The next thing you have to do is to make gates for exclusion of dead cells using viability dye and the doublet discrimination by making plot SSC-W vs SSC-H and FSC-W vs FSC-H.
Then you can tighten your gate further by using markers such as antibody F 4/80 for macrophages. At that point if everything goes right, you will find out where exactly the population of your cells are in FSC-A vs SSC-A plot.
So for the first gate (P1) I wouldn't worry too much to make a wide one. Have fun!.
In general, cancer cell lines (like THP-1) FSC to SSC distribution can be effected by the cell cycle state of the cells since the are constantly dividing. Dead cells and "junk" are usualy found in the lower left wich you excluded from both gates anyway.
I advise to aplly a high and wide gate, excluding the lower left since antibodies can non specificaly attach to dead cells some times.
Human macrophages and monocytes (THP-1) can be labled with CD68 to further assurance.
Abdullah, macrophages (both human and mouse) are notorious for having high autofluorescence.

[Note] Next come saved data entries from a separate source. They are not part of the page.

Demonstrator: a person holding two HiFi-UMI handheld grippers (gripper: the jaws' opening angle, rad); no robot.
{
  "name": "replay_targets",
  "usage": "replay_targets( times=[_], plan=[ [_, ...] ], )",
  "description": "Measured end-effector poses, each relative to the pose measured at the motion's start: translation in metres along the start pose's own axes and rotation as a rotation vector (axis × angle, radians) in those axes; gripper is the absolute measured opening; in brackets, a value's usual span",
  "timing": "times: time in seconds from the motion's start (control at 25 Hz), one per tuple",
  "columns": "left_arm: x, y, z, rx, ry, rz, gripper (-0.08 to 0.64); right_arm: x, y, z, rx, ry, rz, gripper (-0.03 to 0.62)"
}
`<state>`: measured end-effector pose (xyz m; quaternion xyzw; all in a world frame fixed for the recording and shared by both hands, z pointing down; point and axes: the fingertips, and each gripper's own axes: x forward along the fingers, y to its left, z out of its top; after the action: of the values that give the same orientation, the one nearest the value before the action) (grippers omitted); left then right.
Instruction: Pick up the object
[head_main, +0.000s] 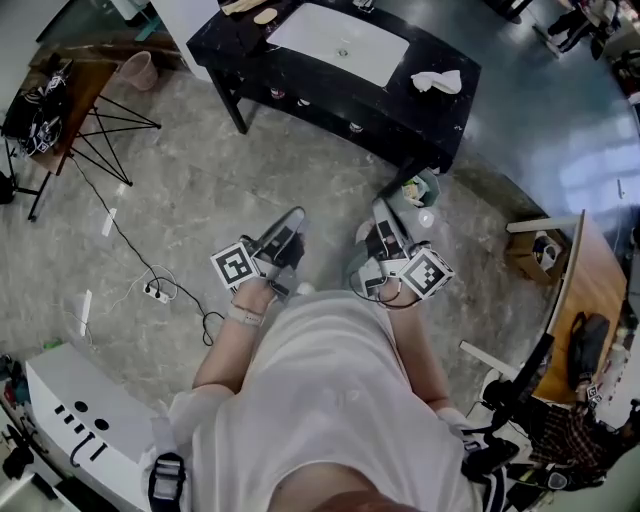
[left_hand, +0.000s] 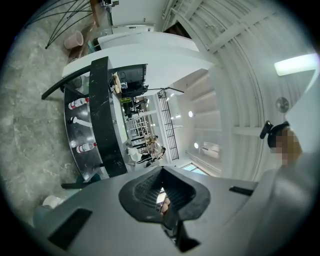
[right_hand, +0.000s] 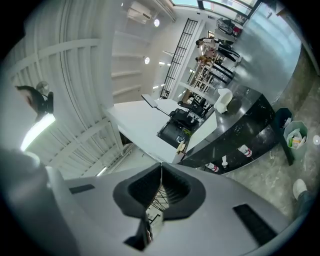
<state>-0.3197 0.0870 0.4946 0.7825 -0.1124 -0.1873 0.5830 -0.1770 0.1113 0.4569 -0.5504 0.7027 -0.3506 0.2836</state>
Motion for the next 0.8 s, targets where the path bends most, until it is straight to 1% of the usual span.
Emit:
replay_targets(
  times=[0.2,0.52,0.8],
  plan=[
    [0.047,0.016,0.017,-0.001,-0.026,0.024,0.006,0.026,-0.044,0.033,0.032,0.020,-0.031,0.021],
    [0.136,0.034,0.039,-0.001,-0.043,0.078,0.006,0.074,-0.104,0.100,0.091,0.052,-0.031,0.021],
    [0.223,0.046,0.052,0.004,-0.065,0.095,0.006,0.107,-0.155,0.155,0.123,0.089,-0.023,0.021]
  ],
)
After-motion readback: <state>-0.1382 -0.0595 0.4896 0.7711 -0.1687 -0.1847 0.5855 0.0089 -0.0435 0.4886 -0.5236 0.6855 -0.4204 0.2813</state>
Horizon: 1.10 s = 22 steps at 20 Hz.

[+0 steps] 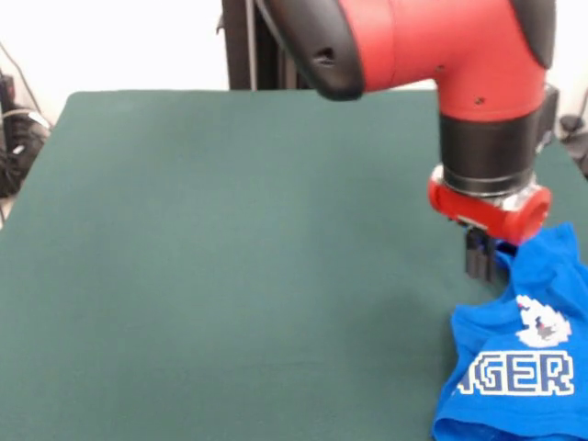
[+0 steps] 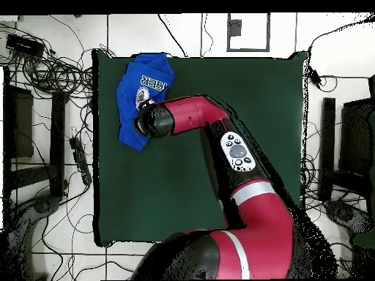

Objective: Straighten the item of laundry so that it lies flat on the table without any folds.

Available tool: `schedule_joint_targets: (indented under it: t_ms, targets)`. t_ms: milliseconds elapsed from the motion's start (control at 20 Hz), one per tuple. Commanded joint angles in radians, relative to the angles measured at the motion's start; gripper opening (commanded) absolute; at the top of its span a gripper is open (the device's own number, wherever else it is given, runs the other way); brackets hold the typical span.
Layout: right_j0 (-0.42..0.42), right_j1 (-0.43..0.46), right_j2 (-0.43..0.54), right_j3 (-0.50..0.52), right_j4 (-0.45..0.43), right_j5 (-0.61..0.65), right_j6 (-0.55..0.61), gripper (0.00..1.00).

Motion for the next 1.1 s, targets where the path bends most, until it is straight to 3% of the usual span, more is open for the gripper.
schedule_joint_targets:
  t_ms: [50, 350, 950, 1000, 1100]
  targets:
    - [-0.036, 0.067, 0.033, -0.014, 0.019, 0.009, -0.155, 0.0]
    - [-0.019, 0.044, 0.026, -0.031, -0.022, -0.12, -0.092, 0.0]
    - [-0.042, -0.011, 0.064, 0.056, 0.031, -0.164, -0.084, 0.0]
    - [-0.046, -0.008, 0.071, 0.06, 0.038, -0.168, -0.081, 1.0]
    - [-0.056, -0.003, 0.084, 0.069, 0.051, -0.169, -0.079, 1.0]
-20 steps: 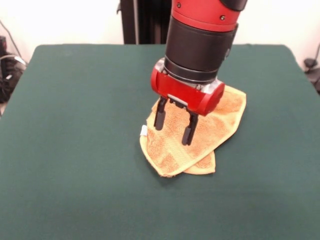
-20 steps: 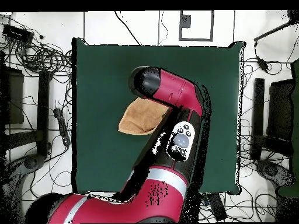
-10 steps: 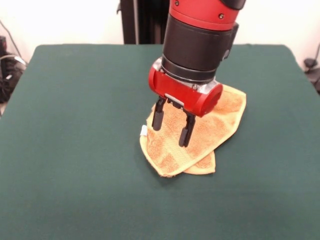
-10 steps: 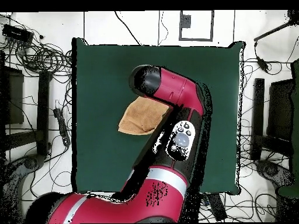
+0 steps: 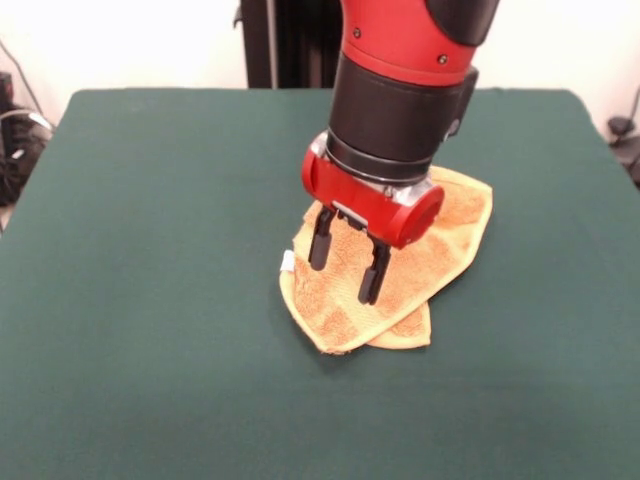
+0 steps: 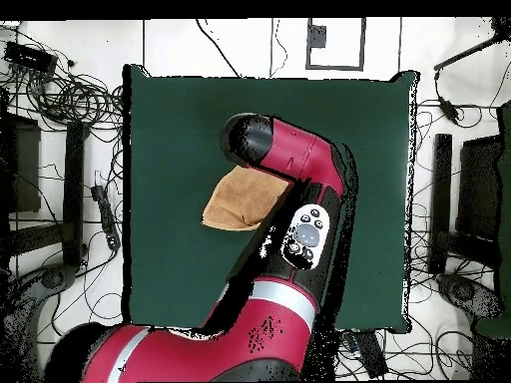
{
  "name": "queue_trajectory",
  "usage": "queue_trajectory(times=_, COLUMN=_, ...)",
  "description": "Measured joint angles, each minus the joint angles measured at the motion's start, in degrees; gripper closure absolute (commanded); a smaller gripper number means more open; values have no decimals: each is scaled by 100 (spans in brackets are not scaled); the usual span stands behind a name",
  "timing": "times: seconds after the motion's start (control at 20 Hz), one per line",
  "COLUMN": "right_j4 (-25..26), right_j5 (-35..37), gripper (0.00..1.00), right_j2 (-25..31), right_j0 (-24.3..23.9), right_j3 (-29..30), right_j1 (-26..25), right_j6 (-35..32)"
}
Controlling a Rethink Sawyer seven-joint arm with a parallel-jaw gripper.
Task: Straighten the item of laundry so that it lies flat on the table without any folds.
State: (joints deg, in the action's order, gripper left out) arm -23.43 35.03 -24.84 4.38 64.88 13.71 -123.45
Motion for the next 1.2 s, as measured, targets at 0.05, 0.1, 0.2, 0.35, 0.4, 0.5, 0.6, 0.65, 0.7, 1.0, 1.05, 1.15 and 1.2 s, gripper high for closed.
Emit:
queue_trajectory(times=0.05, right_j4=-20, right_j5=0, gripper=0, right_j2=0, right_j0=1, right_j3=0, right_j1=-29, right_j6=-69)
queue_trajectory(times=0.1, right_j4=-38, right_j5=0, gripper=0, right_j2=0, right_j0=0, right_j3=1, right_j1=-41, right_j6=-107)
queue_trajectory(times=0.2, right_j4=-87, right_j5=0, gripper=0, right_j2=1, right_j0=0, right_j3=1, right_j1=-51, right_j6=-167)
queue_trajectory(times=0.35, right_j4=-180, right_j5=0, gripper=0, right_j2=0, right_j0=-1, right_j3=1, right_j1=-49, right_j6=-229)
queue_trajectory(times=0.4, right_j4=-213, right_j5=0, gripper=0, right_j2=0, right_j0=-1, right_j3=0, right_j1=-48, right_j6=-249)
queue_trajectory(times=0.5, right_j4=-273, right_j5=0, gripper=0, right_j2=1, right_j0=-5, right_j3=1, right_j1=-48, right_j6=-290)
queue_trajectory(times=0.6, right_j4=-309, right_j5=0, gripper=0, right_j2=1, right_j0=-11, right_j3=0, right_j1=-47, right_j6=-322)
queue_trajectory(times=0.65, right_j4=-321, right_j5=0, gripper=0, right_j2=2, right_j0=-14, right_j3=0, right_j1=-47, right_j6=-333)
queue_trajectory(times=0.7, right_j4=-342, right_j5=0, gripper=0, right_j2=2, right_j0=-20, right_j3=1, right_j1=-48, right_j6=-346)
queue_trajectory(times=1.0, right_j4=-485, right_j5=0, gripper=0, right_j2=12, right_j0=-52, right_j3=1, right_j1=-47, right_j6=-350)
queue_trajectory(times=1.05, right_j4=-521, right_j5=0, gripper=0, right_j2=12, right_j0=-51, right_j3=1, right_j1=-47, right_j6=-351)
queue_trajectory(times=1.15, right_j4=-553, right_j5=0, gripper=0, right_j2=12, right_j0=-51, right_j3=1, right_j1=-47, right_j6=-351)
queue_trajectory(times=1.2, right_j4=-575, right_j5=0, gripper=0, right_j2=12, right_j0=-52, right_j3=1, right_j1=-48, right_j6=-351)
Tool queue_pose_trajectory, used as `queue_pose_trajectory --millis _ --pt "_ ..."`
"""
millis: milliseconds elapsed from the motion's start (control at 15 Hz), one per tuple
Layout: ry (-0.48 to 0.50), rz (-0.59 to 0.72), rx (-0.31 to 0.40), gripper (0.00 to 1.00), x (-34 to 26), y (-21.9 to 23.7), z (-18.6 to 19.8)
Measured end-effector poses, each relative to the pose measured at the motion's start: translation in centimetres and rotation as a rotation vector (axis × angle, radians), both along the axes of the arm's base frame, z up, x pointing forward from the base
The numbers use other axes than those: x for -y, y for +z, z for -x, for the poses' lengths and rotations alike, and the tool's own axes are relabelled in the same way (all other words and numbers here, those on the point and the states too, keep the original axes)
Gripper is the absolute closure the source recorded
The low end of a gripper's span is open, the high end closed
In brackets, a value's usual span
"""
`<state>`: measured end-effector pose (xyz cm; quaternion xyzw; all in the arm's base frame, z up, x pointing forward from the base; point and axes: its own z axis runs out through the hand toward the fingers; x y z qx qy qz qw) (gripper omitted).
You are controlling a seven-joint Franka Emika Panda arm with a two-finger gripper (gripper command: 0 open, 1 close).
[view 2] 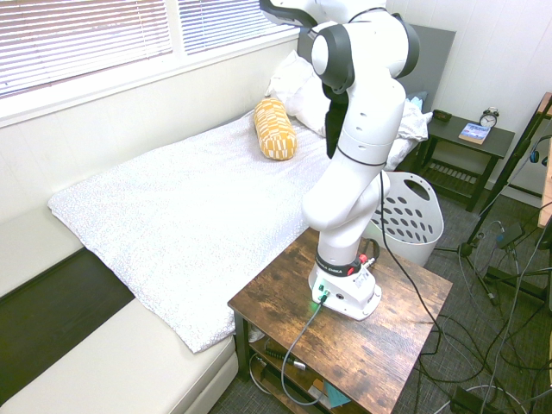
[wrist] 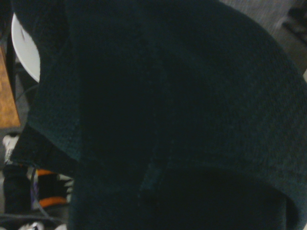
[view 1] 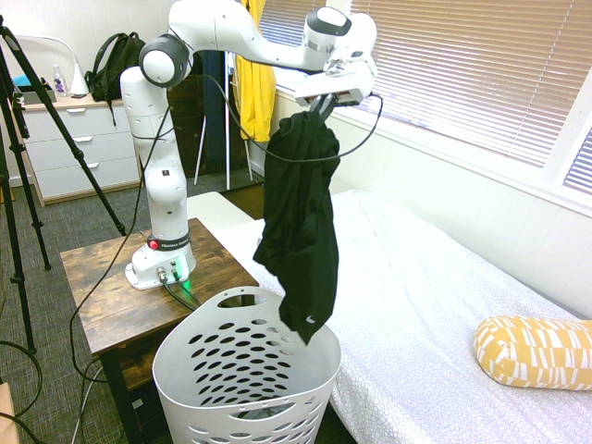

I agree with previous comments on staining for viability to make sure your exclude dead cells from the analysis, and try to work with as low voltage as possible as Oscar Kai suggested above. Your plots will be cleaner. Good luck.
I agree with Ehud. This is a monocytic leukemic cell line so theoretically all live whole cells should be equivalent for analysis. If memory serves these are non-adherent unless further differentiated. Doublets (cells stuck together), dead or dying cells, dividing cells, and pieces of cells are likely causing your FSC vs. SSC scatter. For further analysis you definitely want to exclude dead cells using a live/dead dye like PI and can exclude pieces as Ehud suggests and doublets as Eko suggests. Remember also that there may be a problem with Fc receptors on monocytic cells so may want to pretreat with an Fc blocker to prevent non-specific binding of antibodies.
I'd look at a tighter gate and then also look at total cells. Backgating can help you dice and slice the data. For staining cells that are myeloid, you are better to use red stains to avoid interference with autofluorescence.